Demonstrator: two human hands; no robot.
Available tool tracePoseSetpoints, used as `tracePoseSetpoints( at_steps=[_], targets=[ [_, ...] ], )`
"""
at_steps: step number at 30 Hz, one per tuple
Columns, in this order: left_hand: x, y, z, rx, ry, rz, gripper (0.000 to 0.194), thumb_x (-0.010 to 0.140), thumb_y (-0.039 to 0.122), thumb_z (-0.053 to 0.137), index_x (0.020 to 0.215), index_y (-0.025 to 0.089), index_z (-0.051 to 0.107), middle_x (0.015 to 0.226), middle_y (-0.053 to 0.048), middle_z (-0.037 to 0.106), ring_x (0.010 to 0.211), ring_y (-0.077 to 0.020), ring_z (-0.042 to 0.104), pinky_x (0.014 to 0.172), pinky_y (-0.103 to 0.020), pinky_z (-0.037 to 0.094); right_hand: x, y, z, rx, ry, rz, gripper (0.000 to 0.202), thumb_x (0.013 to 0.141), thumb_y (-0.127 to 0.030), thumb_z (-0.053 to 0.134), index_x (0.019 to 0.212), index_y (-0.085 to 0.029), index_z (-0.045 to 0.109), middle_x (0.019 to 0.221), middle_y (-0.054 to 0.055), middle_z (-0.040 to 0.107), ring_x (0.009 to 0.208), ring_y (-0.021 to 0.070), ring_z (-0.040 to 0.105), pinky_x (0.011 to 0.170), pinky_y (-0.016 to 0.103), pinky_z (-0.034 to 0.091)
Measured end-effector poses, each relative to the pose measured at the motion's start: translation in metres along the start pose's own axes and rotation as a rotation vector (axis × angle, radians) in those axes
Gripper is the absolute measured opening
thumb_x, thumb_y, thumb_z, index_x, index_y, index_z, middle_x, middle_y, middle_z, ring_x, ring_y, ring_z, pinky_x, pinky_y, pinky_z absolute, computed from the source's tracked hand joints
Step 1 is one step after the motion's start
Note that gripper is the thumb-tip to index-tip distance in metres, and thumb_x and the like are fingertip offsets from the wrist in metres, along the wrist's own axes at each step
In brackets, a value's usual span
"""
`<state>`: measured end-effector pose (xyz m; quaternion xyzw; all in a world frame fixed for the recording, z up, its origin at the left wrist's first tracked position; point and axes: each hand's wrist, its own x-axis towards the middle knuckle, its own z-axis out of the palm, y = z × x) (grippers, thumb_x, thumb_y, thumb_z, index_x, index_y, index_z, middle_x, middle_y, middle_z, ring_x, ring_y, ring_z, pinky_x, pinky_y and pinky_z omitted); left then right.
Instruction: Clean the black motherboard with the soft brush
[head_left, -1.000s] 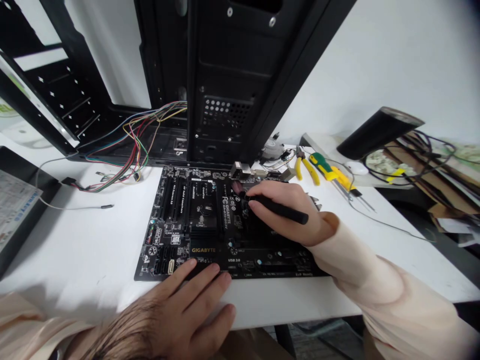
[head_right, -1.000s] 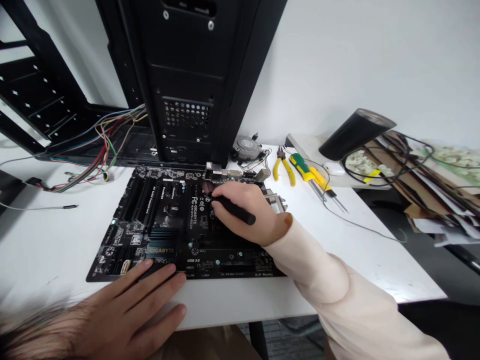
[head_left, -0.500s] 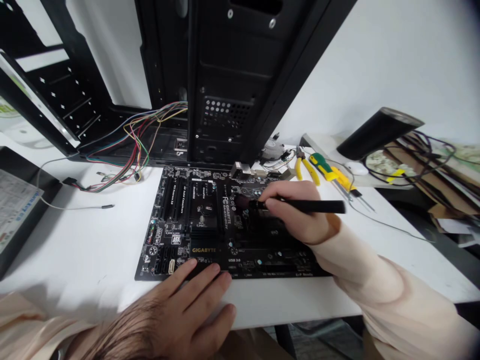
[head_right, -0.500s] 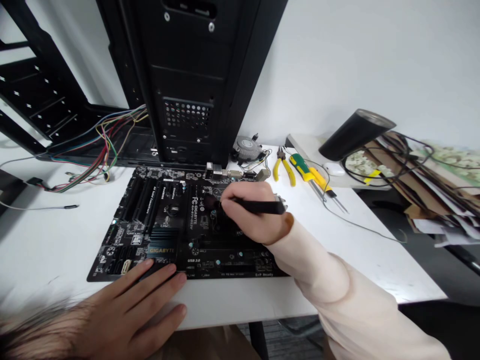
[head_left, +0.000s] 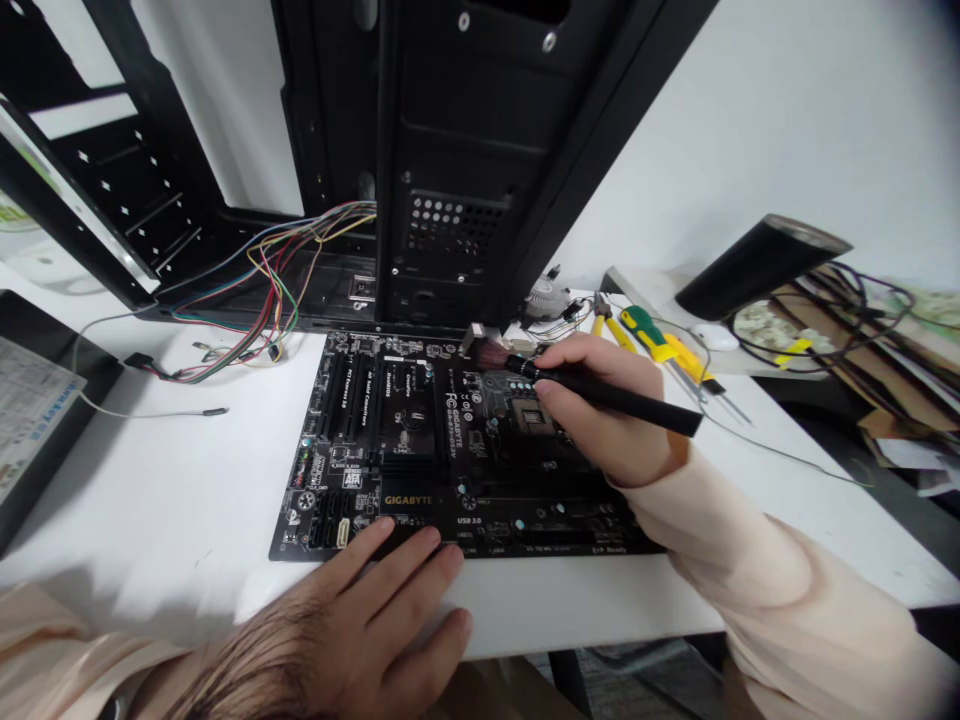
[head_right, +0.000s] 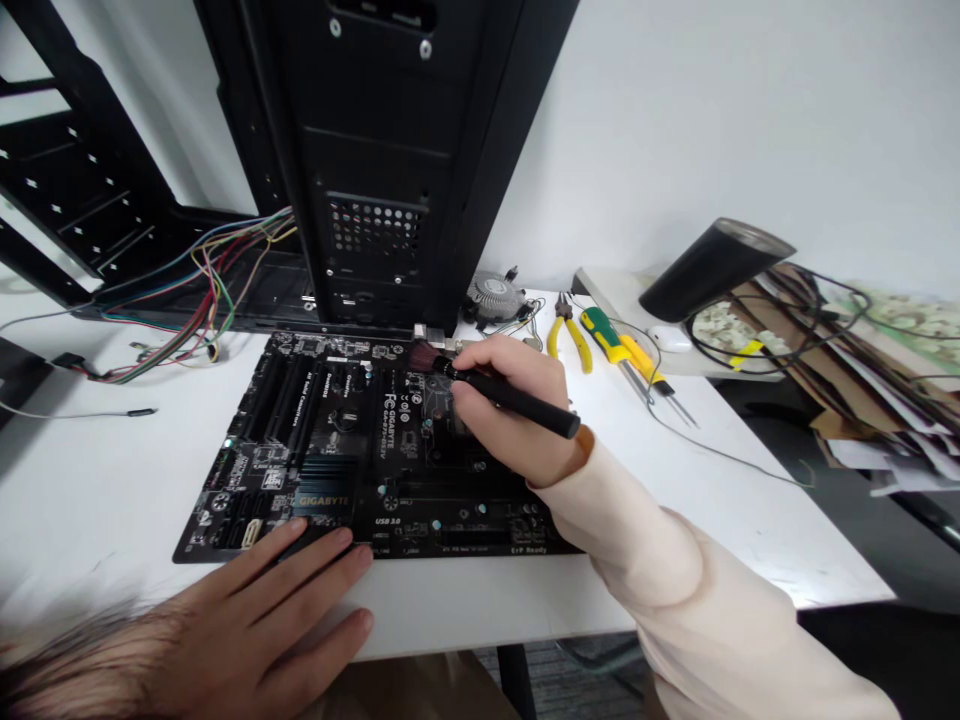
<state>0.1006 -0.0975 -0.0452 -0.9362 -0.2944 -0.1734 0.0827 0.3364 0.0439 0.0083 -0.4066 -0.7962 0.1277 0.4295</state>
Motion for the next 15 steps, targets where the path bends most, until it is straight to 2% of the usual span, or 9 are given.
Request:
tracePoseSetpoints(
  at_steps=[4,9,12,15],
  targets=[
    [-0.001,0.0,-0.001,0.003,0.013,0.024,0.027,0.1,0.019,0.035,0.117,0.025,0.056,0.123,-0.003,0.063,0.116,-0.0221,0.056,0.114,-0.046,0.008,0.003,0.001,0.002,0.124,0.013,0.113,0.003,0.073,-0.021,0.062,0.073,-0.023,0.063,0.067,0.0,0.063,0.061,0.0151,0.057,0.056,0.029,0.047],
    [-0.001,-0.002,0.007,0.02,0.045,0.031,0.024,0.098,0.021,0.042,0.116,0.025,0.057,0.123,-0.005,0.063,0.116,-0.0237,0.056,0.114,-0.048,0.011,0.009,0.004,0.005,0.164,-0.099,0.272,0.011,0.074,-0.026,0.059,0.066,-0.021,0.063,0.055,-0.002,0.057,0.05,0.0115,0.051,0.047,0.025,0.042],
    [-0.002,-0.003,0.011,0.026,0.14,0.057,0.023,0.096,0.021,0.044,0.113,0.023,0.059,0.121,-0.006,0.064,0.114,-0.0251,0.056,0.113,-0.049,0.014,0.01,0.007,0.006,0.061,-0.097,0.242,0.012,0.073,-0.028,0.06,0.065,-0.021,0.063,0.062,-0.001,0.062,0.058,0.0136,0.056,0.056,0.028,0.047],
    [-0.002,-0.003,0.008,0.025,0.069,0.043,0.023,0.096,0.022,0.044,0.115,0.024,0.057,0.123,-0.005,0.062,0.117,-0.0244,0.054,0.114,-0.049,0.011,0.009,0.009,0.008,-0.027,-0.102,0.192,0.012,0.075,-0.029,0.06,0.067,-0.021,0.064,0.067,0.0,0.065,0.064,0.0151,0.059,0.061,0.029,0.049]
  ],
)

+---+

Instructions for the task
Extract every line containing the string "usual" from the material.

Result of this task
In brackets, a value's usual span
Motion for the next 15 steps, targets where the path bends most, until it is straight to 2% of the usual span, or 9 are given.

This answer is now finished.